(582d) Enabling Multi-Enzyme Biocatalysis Using Coaxial Electrospun Hollow Nanofibers: Design and Applications

Ji, X., Institute of Process Engineering, Chinese Academy of Sciences
Wang, P., University of Minnesota
Su, Z., Institute of Process Engineering, Chinese Academy of Sciences

Highly efficient immobilization of multi-enzyme systems involving cofactor regeneration represents one of the greatest challenges in bioprocessing. Multi-enzyme systems that have been reported so far are almost exclusively in discrete spherical capsule formations with single or multicompartments, with a few of examples using porous supports or nanoparticles, which have limitations in some significant applications owing to high diffusional resistance, poor enzyme stability, and usually complicated preparation process. To breakthrough these limitations, the present work proposed a novel hollow nanofiber supported multi-enzyme system through co-axial electrospinning technology. By choosing bio-friendly solution with dissolved multienzymes as core solution and immiscible solvent with dissolved polymer as shell solution of co-axial electrospinning, an in-situ encapsulation of multi-enzyme inside the nano chamber of hollow nanofibers were realized.

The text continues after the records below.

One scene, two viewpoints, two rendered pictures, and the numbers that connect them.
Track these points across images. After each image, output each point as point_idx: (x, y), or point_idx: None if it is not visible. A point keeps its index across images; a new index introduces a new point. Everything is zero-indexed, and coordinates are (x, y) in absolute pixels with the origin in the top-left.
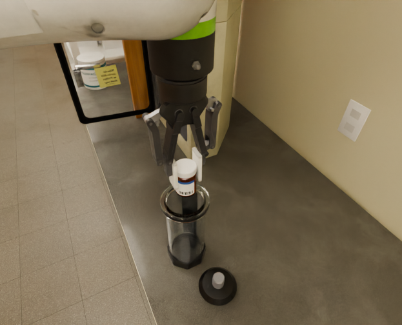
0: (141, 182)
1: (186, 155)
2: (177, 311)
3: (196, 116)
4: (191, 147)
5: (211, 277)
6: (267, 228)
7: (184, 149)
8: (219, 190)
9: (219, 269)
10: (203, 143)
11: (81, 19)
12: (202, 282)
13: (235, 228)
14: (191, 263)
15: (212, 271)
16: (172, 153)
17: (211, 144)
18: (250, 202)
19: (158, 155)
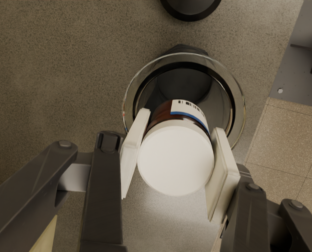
0: (157, 234)
1: (53, 233)
2: (263, 5)
3: None
4: (39, 239)
5: (192, 0)
6: (37, 12)
7: (49, 246)
8: (55, 134)
9: (171, 3)
10: (98, 172)
11: None
12: (210, 4)
13: (86, 53)
14: (197, 48)
15: (184, 8)
16: (247, 209)
17: (62, 153)
18: (25, 76)
19: None
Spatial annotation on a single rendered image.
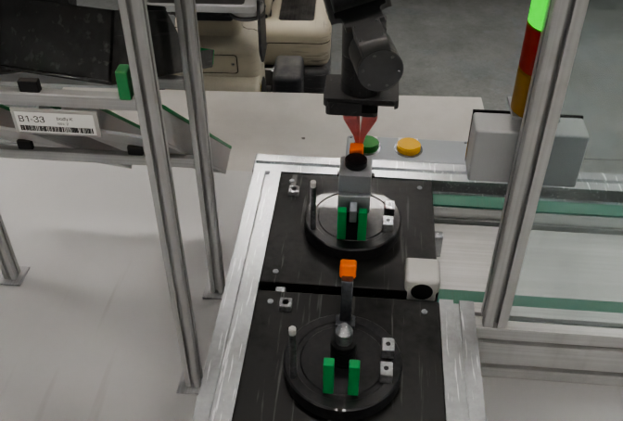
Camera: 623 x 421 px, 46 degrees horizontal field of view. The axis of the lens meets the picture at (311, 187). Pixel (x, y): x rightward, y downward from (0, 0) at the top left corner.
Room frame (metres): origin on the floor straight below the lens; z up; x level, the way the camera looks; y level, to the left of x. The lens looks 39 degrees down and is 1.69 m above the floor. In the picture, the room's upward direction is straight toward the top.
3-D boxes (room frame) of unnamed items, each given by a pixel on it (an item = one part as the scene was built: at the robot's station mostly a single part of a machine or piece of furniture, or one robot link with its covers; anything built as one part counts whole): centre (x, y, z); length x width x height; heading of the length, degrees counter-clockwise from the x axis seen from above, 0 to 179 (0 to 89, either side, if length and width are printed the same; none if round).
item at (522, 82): (0.66, -0.24, 1.28); 0.05 x 0.05 x 0.05
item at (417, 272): (0.69, -0.15, 0.97); 0.05 x 0.05 x 0.04; 85
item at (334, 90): (0.88, -0.07, 1.18); 0.10 x 0.07 x 0.07; 85
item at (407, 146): (1.01, -0.16, 0.96); 0.04 x 0.04 x 0.02
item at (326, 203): (0.80, -0.06, 0.98); 0.14 x 0.14 x 0.02
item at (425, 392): (0.54, -0.04, 1.01); 0.24 x 0.24 x 0.13; 85
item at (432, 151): (1.01, -0.16, 0.93); 0.21 x 0.07 x 0.06; 85
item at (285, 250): (0.80, -0.06, 0.96); 0.24 x 0.24 x 0.02; 85
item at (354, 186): (0.79, -0.06, 1.06); 0.08 x 0.04 x 0.07; 175

Compared to the existing multi-enzyme system in the form of particulates, novel hollow nanofiber supported multi-enzyme system is expected to offer several unique advantages: i.e., the woven-membrane formation of electrospun nanofibers enables an easily recycling and operation, facilitating molecular interactions between enzymes and possibly shared cofactor, as well as enhancing stability due to confining multi-enzyme system inside the nano-scale compartments.

To demonstrate the feasibility and advantages of the hollow nanofiber supported artificial cells, two multi-enzymatic systems were investigated. The first one is for bile acid assay, which includes 3α-hydroxysteroid dehydrogenase (3α-HSD), diaphorase (DP) and NAD(H), all of which were encapsulated in-situ inside chamber of hollow nanofiber via co-axial electrospinning. The activity recovery of immobilized 3-α-HSD and diaphorase reached 76% and 82%, respectively. When this nanofiber-supported multi-enzyme system was used for bile acid assay, a good linearity was obtained by varying bile acid concentrations within 0-200 μM, and this linear range was slightly broader than that obtained by using free multi-enzyme system (0-150μM). Investigation on storage stability of the multi-enzyme system showed that its half-life at 4oC and 25oC reached 160 days and 80 days, respectively. The second example is the fabrication of “ready-to-use” glucose test strip with glucose oxidase and horseradish peroxidase encapsulated inside the chamber and chromogenic agents embedded simultaneously in the shell of hollow nanofibers by co-axial electrospinning. The testing strip could be used either as colorimetric sensors in solution or as optical biosensor that can be operated in the “dip-and-read” mode. Both application modes yield a high sensitivity and broad testing range. The nano-confining effect of hollow nanofiber also provided the immobilized multi-enzyme system unique stability mechanism.